ACTION ITEM:
In the listing below, find the line with "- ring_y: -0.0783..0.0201" and the line with "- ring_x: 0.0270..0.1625". Repeat those two lines and all lines between them exactly.

INPUT DATA:
>>>
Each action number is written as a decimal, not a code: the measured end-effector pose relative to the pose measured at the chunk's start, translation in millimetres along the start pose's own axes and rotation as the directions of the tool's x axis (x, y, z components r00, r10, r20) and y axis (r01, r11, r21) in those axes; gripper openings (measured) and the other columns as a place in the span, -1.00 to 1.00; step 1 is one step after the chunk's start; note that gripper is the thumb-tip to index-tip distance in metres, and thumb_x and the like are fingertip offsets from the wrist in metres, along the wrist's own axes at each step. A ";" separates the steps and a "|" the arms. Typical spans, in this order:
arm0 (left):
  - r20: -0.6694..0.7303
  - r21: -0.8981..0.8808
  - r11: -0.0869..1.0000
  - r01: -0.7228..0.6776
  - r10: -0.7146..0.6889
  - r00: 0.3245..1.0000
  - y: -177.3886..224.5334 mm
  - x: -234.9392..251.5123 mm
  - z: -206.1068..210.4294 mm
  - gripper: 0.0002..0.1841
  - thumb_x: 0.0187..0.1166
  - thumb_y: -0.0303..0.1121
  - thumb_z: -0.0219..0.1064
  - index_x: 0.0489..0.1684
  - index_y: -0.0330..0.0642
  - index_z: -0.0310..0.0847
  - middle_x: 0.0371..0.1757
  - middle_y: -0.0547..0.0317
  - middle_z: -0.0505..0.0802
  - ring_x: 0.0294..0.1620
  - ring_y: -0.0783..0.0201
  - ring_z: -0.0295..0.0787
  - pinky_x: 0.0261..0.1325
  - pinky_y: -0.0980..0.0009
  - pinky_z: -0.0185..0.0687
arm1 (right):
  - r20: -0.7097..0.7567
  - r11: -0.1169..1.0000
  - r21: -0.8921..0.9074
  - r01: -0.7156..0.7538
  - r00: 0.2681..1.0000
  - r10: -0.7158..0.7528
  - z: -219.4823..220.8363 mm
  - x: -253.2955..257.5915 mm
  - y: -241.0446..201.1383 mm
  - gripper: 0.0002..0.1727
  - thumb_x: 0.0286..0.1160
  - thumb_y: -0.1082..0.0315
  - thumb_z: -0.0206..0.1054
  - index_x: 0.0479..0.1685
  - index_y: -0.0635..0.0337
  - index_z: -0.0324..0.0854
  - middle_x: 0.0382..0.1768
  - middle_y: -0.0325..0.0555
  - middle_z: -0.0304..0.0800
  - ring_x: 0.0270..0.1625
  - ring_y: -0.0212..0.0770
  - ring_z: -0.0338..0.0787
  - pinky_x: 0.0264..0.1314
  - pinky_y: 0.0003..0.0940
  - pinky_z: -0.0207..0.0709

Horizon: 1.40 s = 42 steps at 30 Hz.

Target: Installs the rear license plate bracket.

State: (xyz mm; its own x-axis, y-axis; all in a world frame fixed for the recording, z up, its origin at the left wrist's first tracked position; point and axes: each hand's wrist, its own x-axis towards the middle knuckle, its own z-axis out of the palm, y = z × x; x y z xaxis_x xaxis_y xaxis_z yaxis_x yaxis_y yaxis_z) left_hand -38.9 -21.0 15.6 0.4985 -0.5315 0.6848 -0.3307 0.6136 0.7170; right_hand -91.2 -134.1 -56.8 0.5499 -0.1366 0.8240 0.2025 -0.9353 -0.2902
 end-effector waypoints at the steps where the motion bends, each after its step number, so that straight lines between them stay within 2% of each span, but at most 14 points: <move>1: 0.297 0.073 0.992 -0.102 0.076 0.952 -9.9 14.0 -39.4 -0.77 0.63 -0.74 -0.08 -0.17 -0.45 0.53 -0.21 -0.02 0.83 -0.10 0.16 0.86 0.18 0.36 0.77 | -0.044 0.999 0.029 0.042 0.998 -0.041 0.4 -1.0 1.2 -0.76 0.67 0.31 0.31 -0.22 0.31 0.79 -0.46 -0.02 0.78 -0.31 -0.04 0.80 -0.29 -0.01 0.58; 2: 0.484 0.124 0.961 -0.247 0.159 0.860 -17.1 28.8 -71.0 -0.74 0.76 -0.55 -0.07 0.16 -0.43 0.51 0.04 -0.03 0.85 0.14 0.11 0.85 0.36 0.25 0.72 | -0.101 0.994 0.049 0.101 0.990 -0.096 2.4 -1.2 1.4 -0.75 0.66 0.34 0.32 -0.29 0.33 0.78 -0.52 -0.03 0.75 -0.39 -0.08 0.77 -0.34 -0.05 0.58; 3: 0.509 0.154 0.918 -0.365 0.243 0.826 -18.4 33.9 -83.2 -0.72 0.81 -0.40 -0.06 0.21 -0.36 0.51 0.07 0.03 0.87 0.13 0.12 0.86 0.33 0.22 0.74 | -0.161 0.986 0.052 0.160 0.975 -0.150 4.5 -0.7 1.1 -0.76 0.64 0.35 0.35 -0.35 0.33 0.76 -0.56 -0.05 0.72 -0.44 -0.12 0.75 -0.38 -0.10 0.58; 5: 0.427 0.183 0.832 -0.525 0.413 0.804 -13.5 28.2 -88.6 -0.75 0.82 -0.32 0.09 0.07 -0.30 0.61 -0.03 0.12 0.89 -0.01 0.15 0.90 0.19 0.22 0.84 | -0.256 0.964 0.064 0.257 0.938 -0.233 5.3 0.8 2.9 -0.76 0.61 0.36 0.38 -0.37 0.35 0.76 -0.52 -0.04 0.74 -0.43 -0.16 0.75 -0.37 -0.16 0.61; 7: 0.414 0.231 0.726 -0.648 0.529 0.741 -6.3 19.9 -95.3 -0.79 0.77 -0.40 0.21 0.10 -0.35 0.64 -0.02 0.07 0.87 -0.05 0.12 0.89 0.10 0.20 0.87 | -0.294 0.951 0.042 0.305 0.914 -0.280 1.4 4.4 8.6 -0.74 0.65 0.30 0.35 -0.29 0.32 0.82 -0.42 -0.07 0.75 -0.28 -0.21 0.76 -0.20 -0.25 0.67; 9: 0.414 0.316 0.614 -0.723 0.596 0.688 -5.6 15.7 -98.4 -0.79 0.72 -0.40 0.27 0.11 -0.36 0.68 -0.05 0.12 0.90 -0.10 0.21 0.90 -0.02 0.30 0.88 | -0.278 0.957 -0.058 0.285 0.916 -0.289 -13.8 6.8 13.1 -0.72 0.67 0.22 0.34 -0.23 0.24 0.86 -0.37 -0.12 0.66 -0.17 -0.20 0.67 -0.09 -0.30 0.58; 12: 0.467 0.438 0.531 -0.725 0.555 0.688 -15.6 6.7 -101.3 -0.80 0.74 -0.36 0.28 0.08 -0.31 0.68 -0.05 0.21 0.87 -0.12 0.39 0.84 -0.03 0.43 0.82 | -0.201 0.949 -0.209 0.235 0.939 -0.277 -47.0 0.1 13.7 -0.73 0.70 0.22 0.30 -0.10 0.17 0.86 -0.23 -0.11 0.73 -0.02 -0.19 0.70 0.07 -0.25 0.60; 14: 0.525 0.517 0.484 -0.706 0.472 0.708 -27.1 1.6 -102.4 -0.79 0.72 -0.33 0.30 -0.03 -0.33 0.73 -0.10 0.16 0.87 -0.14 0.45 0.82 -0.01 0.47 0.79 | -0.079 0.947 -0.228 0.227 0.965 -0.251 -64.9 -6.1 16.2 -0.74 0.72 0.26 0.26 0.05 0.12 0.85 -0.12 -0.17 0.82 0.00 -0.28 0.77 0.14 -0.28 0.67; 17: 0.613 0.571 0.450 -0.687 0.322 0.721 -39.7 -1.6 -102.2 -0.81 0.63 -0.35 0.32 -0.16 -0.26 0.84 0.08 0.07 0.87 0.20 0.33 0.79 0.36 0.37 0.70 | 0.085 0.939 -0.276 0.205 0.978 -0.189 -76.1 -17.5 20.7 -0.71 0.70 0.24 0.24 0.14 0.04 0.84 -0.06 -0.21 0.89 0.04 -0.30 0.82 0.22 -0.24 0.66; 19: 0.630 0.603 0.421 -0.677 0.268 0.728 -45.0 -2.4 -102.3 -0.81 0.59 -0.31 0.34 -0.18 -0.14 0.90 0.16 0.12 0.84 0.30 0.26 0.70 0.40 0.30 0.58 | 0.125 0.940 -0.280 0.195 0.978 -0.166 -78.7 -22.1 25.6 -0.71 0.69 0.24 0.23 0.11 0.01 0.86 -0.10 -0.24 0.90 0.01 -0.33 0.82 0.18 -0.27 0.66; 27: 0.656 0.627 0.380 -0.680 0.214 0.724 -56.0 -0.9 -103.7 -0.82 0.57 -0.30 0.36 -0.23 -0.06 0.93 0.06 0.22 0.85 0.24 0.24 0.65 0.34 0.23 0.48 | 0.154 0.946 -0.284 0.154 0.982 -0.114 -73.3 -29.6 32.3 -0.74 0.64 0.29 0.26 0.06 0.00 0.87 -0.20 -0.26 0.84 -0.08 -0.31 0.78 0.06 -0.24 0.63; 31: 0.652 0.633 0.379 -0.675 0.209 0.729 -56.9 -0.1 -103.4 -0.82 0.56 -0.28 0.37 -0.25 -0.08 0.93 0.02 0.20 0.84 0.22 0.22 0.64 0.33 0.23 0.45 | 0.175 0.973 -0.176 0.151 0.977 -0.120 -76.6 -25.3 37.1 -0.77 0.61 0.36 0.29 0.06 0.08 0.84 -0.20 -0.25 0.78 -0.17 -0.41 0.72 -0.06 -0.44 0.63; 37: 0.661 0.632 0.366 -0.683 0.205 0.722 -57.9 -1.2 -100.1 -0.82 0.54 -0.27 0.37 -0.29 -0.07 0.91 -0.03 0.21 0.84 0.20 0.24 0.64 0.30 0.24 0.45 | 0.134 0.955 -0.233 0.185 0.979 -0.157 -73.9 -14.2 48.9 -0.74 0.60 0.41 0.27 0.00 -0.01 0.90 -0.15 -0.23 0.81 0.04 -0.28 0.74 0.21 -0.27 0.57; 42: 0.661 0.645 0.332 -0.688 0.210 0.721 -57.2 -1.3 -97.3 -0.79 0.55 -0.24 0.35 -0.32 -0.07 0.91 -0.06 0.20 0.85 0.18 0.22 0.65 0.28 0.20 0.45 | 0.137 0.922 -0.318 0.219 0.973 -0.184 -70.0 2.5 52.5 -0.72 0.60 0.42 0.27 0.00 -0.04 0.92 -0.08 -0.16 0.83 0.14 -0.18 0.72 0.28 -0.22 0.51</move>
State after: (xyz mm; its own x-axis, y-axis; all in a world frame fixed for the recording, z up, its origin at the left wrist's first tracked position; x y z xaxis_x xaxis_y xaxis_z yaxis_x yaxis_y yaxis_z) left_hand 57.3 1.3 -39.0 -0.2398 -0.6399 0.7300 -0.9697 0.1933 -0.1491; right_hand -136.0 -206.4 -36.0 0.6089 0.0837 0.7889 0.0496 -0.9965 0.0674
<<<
TASK RESULT:
  - ring_y: -0.0783..0.0201
  - ring_z: -0.0295..0.0787
  - pinky_x: 0.0261..0.1325
  - pinky_y: -0.0980..0.0009
  - pinky_z: -0.0185..0.0687
arm1 (right):
  - r20: -0.7097..0.7567
  - r11: -0.1169..1.0000
  - r21: -0.8921..0.9074
  - r01: -0.7156..0.7538
  - r00: 0.2681..1.0000
  - r10: -0.7158..0.7528
  - z: -219.4823..220.8363 mm
  - x: -253.2955..257.5915 mm
  - y: -241.0446..201.1383 mm
  - gripper: 0.0002..0.1727
  - thumb_x: 0.0286..0.1160
  - thumb_y: -0.1082..0.0315
  - thumb_z: -0.0206..0.1054
  - index_x: 0.0479..0.1685
  - index_y: -0.0635..0.0337
  - index_z: -0.0324..0.0854
  - middle_x: 0.0382..0.1768
  - middle_y: -0.0325..0.0555
  - middle_z: -0.0304..0.0800
  - ring_x: 0.0270..0.1625

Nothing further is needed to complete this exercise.